As the Court system continues to slow down due to budget cuts, a focus on the criminal cases and an overall delay in getting to trial; plaintiff’s and defendants have been using the private mediation and arbitration process more frequently with great success.
By way of background, an automobile or premises accident in New York can take approximately 4-5 years to get from inception to a trial. In fact when all sides agree that the legal discovery is complete and request a trial, most counties schedule the trial for 18 months out and often 24 to 36 months is not uncommon. Furthermore, while on the trial calendar, a pre-trial conference can be so limited as the court calendar is full and each side might get 3-5 minutes to discuss the case.
The result in this delay of justice really hurts the plaintiff, the injured party, because the defendant or insurance company, can know that their ultimate obligation to pay fair and reasonable damages will not be upon them for years to come. This results in low ball offers, and a general lack of concern for resolving claims amicably.
However, when a Plaintiff can both move the case through the court system efficiently, and also provide the defense with a clear picture of how the case will turn out; the defendant and their insurance company can and will turn to mediation or arbitration to resolve disputes. In New York there are many services and the two primary companies are National Arbitration and Mediation (NAM) and Judicial Arbitration and Mediations Services (JAMS).

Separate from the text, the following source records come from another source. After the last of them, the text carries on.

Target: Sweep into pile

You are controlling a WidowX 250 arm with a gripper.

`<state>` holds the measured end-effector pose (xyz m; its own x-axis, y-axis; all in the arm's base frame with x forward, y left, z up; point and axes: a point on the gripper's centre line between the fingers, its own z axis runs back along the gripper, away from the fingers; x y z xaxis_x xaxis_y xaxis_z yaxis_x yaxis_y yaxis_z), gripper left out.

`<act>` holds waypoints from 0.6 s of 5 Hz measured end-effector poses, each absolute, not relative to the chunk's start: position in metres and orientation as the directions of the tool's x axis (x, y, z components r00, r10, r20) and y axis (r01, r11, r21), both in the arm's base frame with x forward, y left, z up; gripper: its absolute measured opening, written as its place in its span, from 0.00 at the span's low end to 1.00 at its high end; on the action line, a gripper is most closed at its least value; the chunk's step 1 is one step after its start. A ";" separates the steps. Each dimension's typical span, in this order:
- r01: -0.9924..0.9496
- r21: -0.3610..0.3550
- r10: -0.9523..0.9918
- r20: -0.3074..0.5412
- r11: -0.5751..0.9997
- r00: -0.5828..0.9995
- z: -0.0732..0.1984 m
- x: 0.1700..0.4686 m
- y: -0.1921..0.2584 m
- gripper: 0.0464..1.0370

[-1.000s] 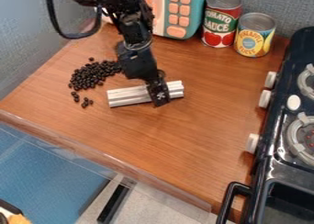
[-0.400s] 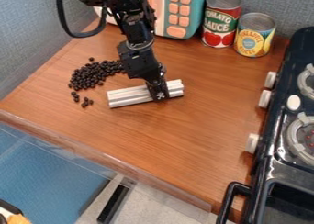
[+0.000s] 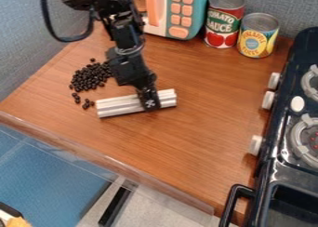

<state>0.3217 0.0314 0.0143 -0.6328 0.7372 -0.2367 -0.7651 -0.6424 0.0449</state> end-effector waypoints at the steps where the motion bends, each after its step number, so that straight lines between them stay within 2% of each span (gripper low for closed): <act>1: -0.748 0.048 0.721 -0.229 -0.662 -0.654 0.011 0.311 0.042 0.33; 3: -0.732 0.013 0.711 -0.228 -0.681 -0.665 0.005 0.302 0.052 0.33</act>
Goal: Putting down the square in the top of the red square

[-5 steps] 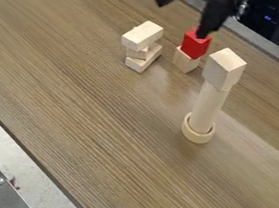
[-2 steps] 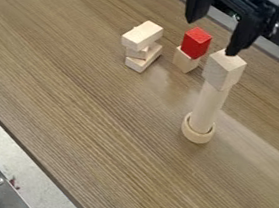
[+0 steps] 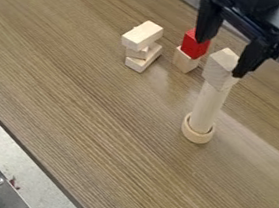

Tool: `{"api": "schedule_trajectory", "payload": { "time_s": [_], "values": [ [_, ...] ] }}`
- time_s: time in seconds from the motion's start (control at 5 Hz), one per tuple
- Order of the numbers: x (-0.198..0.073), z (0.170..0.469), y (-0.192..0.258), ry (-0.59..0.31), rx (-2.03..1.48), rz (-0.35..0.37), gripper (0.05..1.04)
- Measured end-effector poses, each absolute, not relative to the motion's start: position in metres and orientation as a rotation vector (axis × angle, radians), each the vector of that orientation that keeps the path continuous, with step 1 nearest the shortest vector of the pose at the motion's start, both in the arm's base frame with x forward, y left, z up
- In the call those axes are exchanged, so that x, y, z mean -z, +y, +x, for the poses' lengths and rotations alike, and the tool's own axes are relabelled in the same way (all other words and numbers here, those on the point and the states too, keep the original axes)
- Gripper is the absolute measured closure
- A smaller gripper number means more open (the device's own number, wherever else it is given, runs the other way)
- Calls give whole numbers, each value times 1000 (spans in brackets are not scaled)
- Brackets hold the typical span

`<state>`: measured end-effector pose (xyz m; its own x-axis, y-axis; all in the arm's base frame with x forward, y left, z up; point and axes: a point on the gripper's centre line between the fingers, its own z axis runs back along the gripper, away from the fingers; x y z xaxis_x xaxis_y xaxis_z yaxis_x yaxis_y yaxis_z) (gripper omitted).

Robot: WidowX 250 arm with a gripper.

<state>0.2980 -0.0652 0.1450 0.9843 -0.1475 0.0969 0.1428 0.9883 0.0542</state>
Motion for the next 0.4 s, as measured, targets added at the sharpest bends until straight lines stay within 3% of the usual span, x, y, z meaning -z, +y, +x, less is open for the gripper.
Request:
{"api": "schedule_trajectory", "payload": {
  "time_s": [0.4],
  "values": [
    [-137,307,-65,-88,148,50,85]
  ]
}}
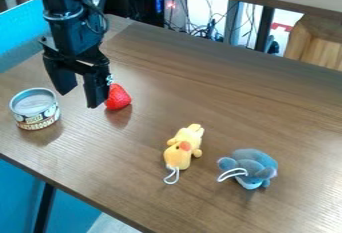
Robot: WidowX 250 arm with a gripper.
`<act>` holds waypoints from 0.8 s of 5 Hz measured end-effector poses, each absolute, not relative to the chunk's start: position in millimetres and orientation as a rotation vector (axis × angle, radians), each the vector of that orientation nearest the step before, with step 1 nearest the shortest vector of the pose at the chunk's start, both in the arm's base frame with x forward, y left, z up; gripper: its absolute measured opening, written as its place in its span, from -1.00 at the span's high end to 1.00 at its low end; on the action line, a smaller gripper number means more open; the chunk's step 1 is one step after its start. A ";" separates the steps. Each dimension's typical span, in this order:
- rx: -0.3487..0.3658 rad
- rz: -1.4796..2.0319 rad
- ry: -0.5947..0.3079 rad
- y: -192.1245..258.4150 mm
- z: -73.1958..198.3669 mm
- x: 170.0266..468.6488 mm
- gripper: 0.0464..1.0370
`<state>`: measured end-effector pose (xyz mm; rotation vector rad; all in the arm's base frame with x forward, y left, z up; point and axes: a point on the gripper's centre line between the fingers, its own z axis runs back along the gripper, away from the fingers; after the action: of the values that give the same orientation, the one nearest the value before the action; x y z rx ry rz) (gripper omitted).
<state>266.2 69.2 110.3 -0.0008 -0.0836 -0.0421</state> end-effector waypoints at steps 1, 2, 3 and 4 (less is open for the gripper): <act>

Mediation is a non-binding process where the parties mutually agree to hire a retired Judge, Court Attorney, or private attorney with an expertise in the field and reserve at least 2 hours of their time to present the case. The mediator will receive submissions from both sides and can have a full understanding of what the case is about. With all parties participating and attending, the mediation can often result in a settlement. If not, the parties often learn of the weaknesses in their case and can then reconsider settlement options or prepare for the trial in a different format. As I have experienced in handling over 200 mediations, you can never waste your time as you will always gain some advantage for your client; whether an offer or more insight as to the defense position.
Should the parties feel that full resolution can be placed in the hands of the mediator, the parties can mutually agree to go to binding Aribtration in the same format. The major difference is that here the private mediator/arbitrator will decide all issues including liability (fault) as well as the damages (value of the injury and ecomonic damages). Such finding is binding on all parties. Privately and without the Arbitrator knowing the parties can enter into a high-low agreement whereby they agree to a low award, a high award. Any award between is paid and an award outside the parameters of the high low is paid at the high or low respectively. This can give each side further confirmation of how the outcome will be.
At Leav & Steinberg, LLP we prepare each case as though it’s going to trial and often use the mediation process as a stepping stone towards future resolution. When in the best interest of our client, we will consider binding arbitration and this has resulted in many successful outcomes for our clients without the additional delay and uncertainty of the Court system.
In just the last six months my firm has successfully mediated cases and obtained results in excess of 5 million dollars. See our results page.
In addition in just the last month we have arbitrated matters that have resulted in fair and reasonable awards where the case was still at least 2 years or more from trial.